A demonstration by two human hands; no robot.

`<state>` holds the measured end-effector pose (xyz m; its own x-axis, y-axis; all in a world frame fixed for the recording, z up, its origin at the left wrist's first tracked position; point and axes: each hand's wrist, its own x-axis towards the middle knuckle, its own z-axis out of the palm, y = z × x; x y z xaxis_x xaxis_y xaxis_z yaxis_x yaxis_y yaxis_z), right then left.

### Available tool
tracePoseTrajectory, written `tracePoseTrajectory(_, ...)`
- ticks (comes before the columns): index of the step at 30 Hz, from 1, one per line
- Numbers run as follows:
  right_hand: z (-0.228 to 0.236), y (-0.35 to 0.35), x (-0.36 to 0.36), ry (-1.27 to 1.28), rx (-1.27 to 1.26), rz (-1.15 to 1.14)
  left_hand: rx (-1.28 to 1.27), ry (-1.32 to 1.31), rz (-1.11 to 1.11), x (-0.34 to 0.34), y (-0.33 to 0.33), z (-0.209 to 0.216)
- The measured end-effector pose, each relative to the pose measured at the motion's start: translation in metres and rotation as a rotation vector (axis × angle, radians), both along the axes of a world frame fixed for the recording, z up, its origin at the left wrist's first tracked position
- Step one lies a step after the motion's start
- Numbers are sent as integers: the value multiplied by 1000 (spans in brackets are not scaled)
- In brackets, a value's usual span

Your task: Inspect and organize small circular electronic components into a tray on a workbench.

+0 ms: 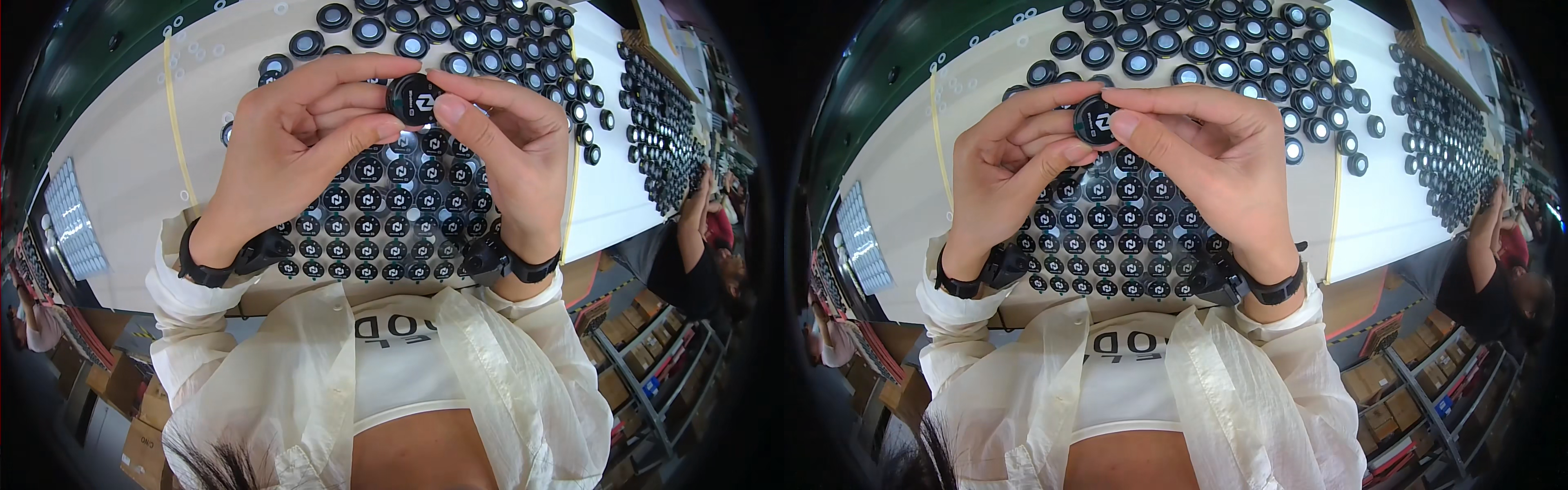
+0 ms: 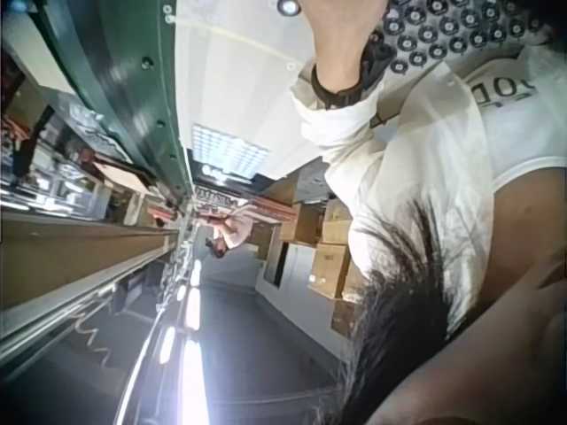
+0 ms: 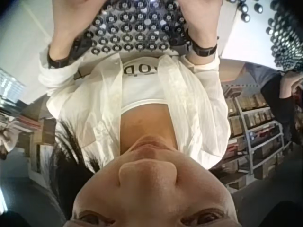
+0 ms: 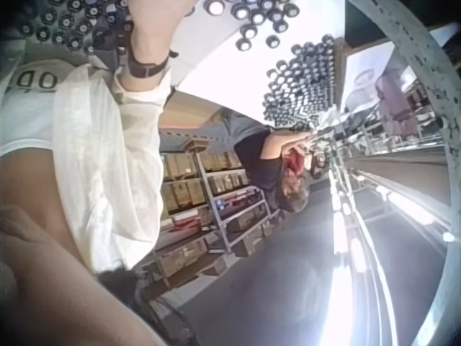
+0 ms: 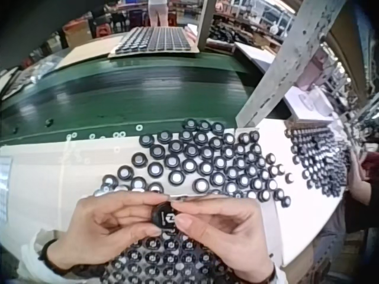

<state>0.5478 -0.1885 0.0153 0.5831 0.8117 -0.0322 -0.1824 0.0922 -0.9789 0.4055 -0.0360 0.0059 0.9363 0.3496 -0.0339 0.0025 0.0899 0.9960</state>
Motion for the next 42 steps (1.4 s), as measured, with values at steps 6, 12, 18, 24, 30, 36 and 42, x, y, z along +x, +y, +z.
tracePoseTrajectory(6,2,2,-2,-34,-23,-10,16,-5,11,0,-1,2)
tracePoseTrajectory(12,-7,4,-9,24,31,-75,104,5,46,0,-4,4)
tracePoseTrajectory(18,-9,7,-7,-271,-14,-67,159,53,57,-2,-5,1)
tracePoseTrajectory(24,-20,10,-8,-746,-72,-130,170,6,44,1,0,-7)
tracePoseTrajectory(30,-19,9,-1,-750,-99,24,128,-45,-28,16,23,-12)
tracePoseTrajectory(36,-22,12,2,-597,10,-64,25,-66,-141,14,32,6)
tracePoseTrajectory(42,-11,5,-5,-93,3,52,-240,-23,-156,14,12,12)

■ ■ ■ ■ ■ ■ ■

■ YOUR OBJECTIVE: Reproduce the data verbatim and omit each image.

■ EXPECTED ANSWER:
A demonstration by two human hands; no robot.

`<state>` holds the measured end-effector pose (xyz m; its own x-axis, y-axis; all in a world frame fixed for the recording, z up, its origin at the left wrist's first tracked position; point and axes: each hand's wrist, its own x-axis towards the middle knuckle, its own z-axis out of the palm, y = z × x; x y z xaxis_x xaxis_y xaxis_z yaxis_x yaxis_y yaxis_z), right then left.

### Available tool
tracePoseTrajectory, written `tracePoseTrajectory(_, ...)`
- ticks (comes before the columns): index of the step at 30 Hz, from 1, one per line
- Numbers run as follows:
  right_hand: z (-0.228 to 0.236), y (-0.35 to 0.35), x (-0.36 to 0.36), ry (-1.27 to 1.28), rx (-1.27 to 1.26), rz (-1.15 to 1.14)
  left_hand: rx (-1.28 to 1.27), ry (-1.32 to 1.31), rz (-1.11 to 1.11), x (-0.34 to 0.34), y (-0.33 to 0.33), z (-0.209 to 0.216)
- The measured end-effector pose, each relative to the pose measured at the motion's start: translation in metres and rotation as a rotation vector (axis × angle, radians), both along the axes of a world frame fixed for the recording, z up, its origin at the left wrist's first tracked position
- Step one lies a step after the motion's start
- Numbers are sent as integers: the value multiplied by 1000 (spans in brackets are not scaled)
- In brackets, a value's usual span

Your task: Inspect and organize small circular electronic components into a tray on a workbench.

+0 ms: 
+0 ms: 
+0 ms: 
+0 ms: 
+0 ms: 

<state>0.5478 -0.1885 0.0153 0.5831 0.8117 -0.0322 -0.1824 0.0922 -0.9789 0.4055 -0.0360 0.0059 0.9363 0.3496 -0.0339 0.0025 0.0899 0.9960</state>
Motion for the next 42 steps (1.4 s), as measured, with values at steps 6, 12, 18, 24, 30, 36 and 42, x, y, z along +x, +y, +z.
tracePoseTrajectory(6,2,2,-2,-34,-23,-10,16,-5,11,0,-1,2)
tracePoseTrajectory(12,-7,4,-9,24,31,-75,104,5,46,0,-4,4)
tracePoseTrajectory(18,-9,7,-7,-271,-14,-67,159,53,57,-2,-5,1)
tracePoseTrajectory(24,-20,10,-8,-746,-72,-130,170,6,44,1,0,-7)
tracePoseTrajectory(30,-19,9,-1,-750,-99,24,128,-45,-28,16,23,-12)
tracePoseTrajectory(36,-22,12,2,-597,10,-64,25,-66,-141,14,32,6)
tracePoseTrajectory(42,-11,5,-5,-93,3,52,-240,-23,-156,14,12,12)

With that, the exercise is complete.